In the data below, which lines contain "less"? List them by copying each one.

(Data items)
::::

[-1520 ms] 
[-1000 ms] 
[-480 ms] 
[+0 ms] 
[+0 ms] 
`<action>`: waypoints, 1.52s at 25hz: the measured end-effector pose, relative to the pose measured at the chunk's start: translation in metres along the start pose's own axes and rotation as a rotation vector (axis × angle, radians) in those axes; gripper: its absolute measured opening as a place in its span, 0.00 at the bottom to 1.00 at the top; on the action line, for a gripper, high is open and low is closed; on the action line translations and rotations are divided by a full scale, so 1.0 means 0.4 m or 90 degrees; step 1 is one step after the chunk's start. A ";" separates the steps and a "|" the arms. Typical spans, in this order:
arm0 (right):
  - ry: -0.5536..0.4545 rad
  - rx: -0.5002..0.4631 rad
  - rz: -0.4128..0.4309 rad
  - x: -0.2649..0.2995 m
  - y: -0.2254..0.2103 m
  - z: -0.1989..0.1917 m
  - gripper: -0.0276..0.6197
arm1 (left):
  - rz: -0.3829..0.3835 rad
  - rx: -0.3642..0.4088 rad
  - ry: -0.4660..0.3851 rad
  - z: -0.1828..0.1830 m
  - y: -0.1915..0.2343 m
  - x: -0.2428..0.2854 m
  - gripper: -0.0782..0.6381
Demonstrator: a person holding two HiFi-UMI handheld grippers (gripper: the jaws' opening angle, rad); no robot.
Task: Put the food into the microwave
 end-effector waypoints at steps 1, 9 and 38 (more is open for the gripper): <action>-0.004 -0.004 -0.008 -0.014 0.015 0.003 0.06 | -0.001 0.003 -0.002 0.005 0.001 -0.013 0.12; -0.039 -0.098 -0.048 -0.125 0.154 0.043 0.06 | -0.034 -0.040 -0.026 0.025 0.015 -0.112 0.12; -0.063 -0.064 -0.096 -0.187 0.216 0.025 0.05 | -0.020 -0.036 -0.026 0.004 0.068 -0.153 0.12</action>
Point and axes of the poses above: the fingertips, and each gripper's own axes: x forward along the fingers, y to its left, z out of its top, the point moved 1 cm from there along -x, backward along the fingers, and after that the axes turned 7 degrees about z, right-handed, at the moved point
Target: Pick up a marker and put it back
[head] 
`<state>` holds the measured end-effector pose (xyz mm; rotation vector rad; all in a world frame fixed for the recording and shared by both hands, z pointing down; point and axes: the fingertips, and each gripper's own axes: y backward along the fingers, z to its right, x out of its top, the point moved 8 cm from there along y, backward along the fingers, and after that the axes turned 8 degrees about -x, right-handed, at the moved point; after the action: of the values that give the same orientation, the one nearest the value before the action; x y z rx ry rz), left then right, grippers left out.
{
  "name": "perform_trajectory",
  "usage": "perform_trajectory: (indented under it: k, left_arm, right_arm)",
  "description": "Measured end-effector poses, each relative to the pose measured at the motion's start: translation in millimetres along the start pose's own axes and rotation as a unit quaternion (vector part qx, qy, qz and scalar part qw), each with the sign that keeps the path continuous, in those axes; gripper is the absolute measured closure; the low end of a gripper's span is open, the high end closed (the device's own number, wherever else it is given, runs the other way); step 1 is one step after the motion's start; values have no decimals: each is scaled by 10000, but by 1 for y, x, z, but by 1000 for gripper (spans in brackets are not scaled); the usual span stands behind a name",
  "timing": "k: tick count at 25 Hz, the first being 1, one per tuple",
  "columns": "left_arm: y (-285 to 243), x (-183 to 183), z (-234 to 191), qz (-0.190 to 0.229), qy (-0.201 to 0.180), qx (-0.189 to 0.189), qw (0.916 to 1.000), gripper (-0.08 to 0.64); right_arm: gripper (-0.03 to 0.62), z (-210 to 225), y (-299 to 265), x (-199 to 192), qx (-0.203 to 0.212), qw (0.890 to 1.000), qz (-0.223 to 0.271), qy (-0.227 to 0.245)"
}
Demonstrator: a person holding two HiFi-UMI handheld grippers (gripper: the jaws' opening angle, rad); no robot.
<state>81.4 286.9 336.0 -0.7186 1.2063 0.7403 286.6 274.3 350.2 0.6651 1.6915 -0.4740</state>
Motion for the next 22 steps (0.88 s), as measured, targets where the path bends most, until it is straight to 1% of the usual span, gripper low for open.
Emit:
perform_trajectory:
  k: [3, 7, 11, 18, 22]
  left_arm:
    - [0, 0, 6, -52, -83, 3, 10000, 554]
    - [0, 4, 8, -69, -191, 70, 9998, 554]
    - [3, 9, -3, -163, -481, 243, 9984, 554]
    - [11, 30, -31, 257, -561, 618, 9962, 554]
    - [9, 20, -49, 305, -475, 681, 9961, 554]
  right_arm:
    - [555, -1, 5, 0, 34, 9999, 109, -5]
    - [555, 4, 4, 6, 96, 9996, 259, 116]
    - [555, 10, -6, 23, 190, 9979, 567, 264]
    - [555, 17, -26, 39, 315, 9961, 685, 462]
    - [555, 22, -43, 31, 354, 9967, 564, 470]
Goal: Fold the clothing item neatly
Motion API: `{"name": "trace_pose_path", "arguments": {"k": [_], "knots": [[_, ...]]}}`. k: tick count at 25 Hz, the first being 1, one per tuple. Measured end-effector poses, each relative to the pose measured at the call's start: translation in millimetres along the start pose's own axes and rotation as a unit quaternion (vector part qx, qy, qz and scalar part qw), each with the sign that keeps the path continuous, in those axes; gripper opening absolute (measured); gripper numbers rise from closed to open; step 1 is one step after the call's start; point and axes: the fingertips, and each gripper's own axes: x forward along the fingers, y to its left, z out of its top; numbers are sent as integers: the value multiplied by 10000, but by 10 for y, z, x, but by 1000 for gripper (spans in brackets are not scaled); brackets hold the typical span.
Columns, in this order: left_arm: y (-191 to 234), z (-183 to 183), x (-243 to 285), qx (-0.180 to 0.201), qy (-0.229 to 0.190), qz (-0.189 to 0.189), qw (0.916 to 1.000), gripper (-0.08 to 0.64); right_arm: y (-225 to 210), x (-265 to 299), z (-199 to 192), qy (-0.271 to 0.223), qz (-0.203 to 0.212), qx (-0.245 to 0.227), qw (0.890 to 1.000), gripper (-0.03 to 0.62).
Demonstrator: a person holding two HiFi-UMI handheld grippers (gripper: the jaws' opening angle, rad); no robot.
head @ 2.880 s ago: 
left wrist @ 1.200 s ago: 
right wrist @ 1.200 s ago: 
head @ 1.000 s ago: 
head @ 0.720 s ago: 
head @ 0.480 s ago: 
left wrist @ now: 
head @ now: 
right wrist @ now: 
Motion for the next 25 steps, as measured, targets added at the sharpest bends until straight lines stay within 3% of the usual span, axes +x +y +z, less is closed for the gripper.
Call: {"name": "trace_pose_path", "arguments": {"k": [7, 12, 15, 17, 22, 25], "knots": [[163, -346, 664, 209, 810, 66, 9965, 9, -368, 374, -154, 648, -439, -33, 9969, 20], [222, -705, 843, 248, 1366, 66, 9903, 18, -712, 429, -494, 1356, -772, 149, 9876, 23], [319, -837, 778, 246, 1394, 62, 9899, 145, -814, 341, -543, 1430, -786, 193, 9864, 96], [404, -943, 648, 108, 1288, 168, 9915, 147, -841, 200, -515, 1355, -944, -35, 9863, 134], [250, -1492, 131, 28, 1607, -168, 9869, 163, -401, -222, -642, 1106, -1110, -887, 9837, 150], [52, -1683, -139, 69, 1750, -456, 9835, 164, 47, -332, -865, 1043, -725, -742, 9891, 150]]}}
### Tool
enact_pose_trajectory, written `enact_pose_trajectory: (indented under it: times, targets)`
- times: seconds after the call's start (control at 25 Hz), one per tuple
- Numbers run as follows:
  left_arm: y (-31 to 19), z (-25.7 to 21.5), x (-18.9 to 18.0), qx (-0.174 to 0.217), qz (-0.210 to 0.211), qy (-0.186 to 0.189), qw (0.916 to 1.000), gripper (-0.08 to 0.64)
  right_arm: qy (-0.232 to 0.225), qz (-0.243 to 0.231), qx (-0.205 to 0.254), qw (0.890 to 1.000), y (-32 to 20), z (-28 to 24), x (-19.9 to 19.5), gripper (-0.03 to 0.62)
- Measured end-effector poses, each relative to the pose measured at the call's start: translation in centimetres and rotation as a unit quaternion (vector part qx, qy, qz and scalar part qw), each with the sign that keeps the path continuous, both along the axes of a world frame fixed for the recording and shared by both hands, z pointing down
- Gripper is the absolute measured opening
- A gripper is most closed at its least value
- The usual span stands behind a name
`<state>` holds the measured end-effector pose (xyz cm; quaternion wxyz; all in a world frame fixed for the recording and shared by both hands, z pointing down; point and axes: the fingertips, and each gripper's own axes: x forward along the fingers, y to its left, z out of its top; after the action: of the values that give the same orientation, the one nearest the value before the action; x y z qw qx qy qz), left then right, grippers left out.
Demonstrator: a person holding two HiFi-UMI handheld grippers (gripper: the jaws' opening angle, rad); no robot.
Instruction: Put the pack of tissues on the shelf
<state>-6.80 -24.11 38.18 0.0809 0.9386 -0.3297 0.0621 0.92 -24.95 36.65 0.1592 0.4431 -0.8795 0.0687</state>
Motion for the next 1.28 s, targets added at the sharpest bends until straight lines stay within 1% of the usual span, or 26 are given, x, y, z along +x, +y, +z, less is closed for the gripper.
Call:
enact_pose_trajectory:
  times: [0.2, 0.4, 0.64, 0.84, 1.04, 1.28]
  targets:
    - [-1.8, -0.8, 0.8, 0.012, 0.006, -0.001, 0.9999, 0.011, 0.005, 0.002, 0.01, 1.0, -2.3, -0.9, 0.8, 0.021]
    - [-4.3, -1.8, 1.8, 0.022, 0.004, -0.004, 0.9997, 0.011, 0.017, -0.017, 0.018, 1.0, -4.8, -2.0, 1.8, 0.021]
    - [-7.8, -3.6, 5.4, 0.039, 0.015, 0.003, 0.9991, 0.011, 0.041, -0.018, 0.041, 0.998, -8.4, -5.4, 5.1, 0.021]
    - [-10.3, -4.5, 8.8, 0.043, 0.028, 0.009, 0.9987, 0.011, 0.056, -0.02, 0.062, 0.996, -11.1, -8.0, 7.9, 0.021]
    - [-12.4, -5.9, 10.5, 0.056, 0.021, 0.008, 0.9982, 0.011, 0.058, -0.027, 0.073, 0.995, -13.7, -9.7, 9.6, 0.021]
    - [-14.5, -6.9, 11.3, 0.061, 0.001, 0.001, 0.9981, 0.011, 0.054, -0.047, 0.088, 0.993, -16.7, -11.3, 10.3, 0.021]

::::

Task output
Motion for the next 25 steps, as measured, targets added at the sharpest bends until straight lines stay within 3% of the usual span, axes +x +y +z, less is closed for the gripper.
Motion for the next 1.28 s, targets added at the sharpest bends until straight lines stay within 1% of the usual span, or 26 are given, x, y, z along +x, +y, +z, less is closed for the gripper.

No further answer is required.